• _Instructions for the task_: Look through the material beneath and copy each line with the word "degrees".

******************************

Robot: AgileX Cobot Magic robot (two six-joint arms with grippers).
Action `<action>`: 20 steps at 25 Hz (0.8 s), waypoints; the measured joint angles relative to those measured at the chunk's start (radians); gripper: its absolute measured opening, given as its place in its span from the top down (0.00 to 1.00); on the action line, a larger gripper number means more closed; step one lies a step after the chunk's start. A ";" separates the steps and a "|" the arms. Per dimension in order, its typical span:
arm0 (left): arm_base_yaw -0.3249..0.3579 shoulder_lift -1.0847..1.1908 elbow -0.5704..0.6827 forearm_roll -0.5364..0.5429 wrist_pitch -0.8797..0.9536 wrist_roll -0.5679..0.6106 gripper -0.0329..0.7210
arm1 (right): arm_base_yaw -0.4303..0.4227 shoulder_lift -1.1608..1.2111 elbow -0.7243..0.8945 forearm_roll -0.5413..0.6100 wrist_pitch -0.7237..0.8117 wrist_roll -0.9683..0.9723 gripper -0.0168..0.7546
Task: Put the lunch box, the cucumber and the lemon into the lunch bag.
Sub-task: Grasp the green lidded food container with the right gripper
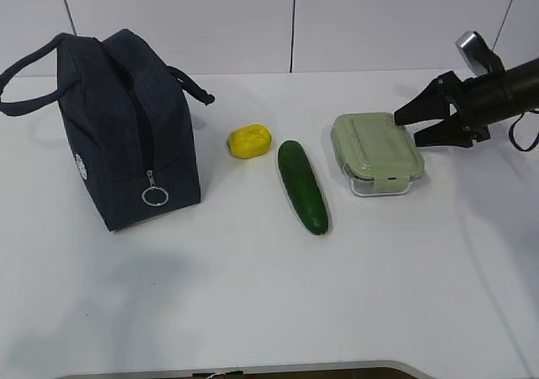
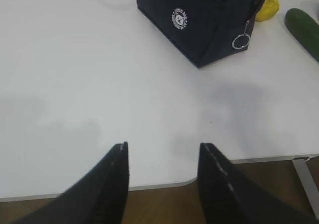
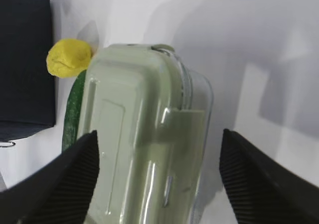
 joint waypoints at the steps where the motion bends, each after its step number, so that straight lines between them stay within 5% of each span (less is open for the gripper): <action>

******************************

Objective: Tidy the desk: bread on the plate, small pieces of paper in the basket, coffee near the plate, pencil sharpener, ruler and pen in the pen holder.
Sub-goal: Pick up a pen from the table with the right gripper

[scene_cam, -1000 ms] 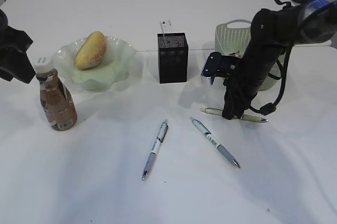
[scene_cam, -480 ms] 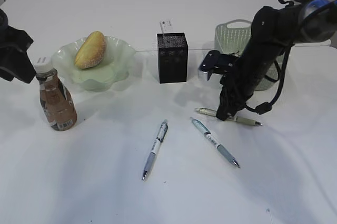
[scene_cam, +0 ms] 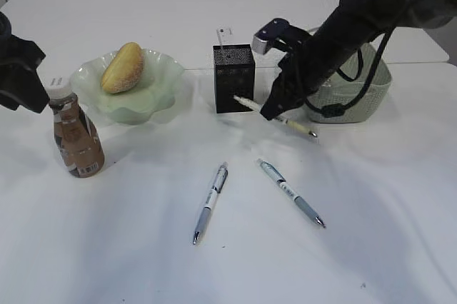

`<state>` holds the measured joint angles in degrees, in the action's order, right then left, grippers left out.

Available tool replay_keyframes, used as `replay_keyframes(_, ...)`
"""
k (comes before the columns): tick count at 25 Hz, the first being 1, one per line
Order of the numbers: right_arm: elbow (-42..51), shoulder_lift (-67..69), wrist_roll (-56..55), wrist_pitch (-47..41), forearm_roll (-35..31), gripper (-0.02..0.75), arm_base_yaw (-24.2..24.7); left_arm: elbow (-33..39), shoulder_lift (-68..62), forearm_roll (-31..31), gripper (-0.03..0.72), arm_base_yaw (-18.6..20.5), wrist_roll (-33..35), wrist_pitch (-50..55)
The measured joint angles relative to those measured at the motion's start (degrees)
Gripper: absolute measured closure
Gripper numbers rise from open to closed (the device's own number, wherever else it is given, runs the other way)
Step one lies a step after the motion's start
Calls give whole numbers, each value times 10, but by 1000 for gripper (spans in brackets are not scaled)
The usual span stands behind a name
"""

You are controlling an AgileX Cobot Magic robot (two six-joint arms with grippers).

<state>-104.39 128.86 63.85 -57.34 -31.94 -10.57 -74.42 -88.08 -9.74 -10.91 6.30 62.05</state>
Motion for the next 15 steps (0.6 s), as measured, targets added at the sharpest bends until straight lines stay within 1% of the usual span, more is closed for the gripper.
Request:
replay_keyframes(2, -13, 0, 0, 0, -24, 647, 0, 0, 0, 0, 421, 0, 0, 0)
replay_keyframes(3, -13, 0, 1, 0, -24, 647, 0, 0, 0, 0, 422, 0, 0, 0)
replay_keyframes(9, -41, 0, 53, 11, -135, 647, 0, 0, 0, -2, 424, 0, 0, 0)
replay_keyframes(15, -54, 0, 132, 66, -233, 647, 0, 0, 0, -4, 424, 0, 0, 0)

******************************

• _Your solution_:
`<state>` holds the measured joint angles in degrees, in the action's order, right then left, grippers left out.
The measured joint angles relative to those measured at the motion's start (degrees)

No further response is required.